Title: Assistant Professor
Department: History
College of Arts and Sciences
Email: Wildercf@mailbox.sc.edu
Phone: 803-777-5195
Office: Gambrell Hall, Room 245
Resources: Curriculum Vitae [pdf]
Wilder

Education

  • B.A. in Philosophy, Yale University
  • M.A. in History, University of Chicago
  • Ph.D. in History, University of Chicago

Bio

I am a scholar of Digital History and German History. My focus is the history of ideas about freedom and law as well as printing and publishing in European history, especially seventeenth-and eighteenth-century Germany. For me Digital History involves the study, refinement, and application of digital methods such as “distant reading” to research questions within early modern history.

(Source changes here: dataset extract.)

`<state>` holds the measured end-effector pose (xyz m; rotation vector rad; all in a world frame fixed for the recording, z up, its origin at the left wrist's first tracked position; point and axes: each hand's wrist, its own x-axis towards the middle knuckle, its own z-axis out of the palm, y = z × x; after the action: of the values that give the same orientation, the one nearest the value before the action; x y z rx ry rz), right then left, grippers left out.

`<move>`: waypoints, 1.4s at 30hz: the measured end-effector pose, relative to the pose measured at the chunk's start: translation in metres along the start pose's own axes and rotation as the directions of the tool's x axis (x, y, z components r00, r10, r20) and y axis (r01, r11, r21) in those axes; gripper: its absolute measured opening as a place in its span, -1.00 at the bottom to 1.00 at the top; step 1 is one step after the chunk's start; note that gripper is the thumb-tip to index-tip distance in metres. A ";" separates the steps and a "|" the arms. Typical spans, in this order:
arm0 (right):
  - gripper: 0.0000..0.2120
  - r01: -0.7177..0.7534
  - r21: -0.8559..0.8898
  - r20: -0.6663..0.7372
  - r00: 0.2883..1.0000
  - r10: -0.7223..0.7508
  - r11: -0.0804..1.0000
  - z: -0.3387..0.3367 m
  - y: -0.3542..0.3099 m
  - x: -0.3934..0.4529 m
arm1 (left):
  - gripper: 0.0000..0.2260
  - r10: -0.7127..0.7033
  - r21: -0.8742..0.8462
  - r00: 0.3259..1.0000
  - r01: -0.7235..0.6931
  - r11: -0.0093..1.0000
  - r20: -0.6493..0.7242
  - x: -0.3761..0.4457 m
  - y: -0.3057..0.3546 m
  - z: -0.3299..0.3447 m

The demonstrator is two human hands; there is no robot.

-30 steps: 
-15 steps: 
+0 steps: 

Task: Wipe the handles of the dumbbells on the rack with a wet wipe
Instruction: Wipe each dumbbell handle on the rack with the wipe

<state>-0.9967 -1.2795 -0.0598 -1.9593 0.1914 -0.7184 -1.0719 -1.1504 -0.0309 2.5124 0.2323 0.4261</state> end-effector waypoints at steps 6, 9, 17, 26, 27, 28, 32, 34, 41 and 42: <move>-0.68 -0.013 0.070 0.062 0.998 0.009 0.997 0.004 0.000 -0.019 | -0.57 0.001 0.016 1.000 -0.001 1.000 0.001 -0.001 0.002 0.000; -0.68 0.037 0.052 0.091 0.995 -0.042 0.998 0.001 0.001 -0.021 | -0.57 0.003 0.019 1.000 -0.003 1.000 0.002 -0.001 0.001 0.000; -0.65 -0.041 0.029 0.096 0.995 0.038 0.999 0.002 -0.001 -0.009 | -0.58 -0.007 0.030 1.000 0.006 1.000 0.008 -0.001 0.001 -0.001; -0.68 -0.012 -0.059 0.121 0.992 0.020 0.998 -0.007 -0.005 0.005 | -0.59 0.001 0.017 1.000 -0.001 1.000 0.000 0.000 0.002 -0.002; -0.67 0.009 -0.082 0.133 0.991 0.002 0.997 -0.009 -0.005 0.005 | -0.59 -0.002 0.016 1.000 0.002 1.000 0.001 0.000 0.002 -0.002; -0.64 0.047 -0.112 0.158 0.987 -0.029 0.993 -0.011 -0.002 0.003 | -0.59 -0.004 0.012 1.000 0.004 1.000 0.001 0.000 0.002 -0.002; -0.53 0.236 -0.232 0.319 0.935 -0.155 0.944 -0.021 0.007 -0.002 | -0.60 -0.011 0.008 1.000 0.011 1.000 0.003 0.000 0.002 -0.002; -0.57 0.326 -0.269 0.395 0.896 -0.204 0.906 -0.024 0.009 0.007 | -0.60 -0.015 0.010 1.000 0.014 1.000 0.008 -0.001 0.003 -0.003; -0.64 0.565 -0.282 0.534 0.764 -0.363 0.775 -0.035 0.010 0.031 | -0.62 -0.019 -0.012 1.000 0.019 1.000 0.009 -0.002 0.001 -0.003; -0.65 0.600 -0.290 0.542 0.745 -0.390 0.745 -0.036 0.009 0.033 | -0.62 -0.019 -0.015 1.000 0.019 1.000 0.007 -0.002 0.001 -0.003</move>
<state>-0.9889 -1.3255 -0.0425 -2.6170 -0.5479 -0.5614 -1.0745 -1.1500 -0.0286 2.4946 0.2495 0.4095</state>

My teaching at the University of South Carolina corresponds closely to this scholarly focus, as adapted to Departmental and student needs. Hence I teach courses principally on Digital history, German history, modern European history, the history of constitutionalism and republicanism, and the history of capitalism and business. I also perform professional service work at the Departmental, university, and national and international levels based on these specializations. I have held leadership positions in national and international professional academic enterprises related to both Digital and European history. (See bio and work also at https://sc.academia.edu/ColinWilder.)

Scholarship

My historical research involves a cluster of related problems in early modern history, specifically around liberalism and property law in early modern society. My work in Digital History in turn involves digital methods such as “distant reading”. I have published scholarship in Digital History and German History, in top-level academic venues, for over a decade. Specific contributions have been in empirical German history, the historical sociology of German law, historical bibliometrics, tools for computational text analysis, refinements of existing software methods for data cleaning and computer vision, and applications of some of these methods to history and archaeology. To date (Autumn 2023) I have produced 1 scholarly monograph, 1 edited volume, 11 peer-reviewed journal or other scholarly articles and essays, 2 invited essays, 1 digital review, and related software. I have essentially spent half of my time since 2010 studying, applying, and writing about digital methods, and the other half pursuing traditional interpretive empirical scholarship in early modern German legal and political thought.

Teaching

My interests in digital history and economic history also guide my teaching interests. I have been crafting courses on the history of capitalism and property law since my pre-USC teaching experiences at the University of Chicago and Brown. Building on my research into the history of European liberalism, I am now moving to adding to the Department’s Founding Documents curriculum in constitutional history and the history of republicanism, both in the American founding era and especially in its British, continental European, and ancient roots.